Antoine François Desrues (1744–1777) was a French poisoner.

Desrues was born at Chartres, of humble parents. He went to Paris to seek his fortune, and started in business as a grocer. He was known as a man of great piety and devotion, and his business was reputed to be a flourishing one, but when, in 1773, he gave up his shop, his finances, owing to personal extravagance, were in a deplorable condition.

Nevertheless, Desrues entered into negotiations with a Madame de la Motte for the purchase from her of a country estate, and, when the time came for the payment of the purchase money, invited her to stay with him in Paris pending the transfer. While she was still his guest, he poisoned first her and then her son, a youth of sixteen. Then, having forged a receipt for the purchase money and taken on the aristocratic name "Desrues de Bury," he endeavoured to obtain possession of the property.

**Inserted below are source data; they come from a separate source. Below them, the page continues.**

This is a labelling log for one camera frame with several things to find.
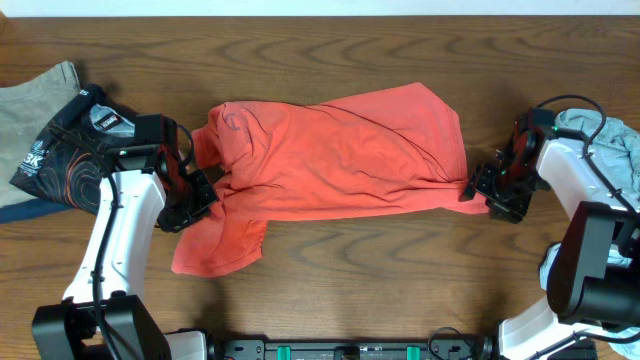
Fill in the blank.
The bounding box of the red t-shirt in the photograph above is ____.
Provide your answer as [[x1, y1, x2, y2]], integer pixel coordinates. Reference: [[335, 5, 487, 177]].
[[172, 83, 487, 277]]

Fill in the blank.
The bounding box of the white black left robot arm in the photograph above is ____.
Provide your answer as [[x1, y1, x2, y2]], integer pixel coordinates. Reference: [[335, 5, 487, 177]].
[[31, 114, 217, 359]]

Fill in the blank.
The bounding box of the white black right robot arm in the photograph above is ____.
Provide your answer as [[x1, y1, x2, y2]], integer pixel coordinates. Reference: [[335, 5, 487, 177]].
[[460, 107, 639, 359]]

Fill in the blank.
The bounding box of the light blue t-shirt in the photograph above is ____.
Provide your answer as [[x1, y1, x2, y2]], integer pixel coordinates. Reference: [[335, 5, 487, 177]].
[[539, 108, 639, 360]]

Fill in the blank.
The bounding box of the black orange patterned shirt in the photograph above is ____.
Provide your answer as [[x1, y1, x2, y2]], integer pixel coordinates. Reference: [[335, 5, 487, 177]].
[[10, 84, 137, 214]]

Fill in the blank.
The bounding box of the navy blue folded shirt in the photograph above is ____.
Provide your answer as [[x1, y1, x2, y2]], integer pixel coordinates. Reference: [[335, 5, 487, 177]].
[[0, 199, 70, 224]]

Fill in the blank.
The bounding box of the beige folded shirt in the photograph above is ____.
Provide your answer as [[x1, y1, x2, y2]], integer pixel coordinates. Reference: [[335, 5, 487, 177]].
[[1, 61, 81, 207]]

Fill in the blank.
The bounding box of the black base cable loop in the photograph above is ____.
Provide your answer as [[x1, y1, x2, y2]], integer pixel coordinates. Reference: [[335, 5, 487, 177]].
[[427, 326, 471, 360]]

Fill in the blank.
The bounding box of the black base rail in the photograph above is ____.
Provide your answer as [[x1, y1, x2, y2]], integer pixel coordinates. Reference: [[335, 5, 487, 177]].
[[164, 329, 501, 360]]

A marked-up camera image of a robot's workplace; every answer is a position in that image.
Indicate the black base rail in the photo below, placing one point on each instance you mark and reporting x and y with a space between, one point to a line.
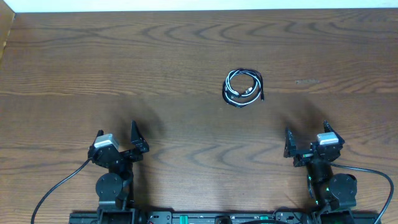
280 216

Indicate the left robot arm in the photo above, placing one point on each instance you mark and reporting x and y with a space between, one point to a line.
115 188

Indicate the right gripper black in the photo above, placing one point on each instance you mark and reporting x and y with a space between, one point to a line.
290 149

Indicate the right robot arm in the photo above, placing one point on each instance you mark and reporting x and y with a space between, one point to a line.
334 194

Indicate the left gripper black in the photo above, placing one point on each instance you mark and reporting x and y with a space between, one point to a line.
123 154

But by this time the disappearance of Madame de la Motte and her son had aroused suspicion. Desrues was arrested, the bodies of his victims were discovered, and the crime was brought home to him. He was originally sentenced to life in prison, but was retried and condemned to be torn asunder alive and burned. He was condemned to death and executed in Paris in 1777, Desrues repeating protestations of his innocence to the last. An extended debate ensued after his death, which was seen as a touchstone for understanding both the last years of the Ancien Régime and the early revolutionary period, with Balzac, Hugo, and Dumas among the participants. As late as 1828 a dramatic version of it was performed in Paris.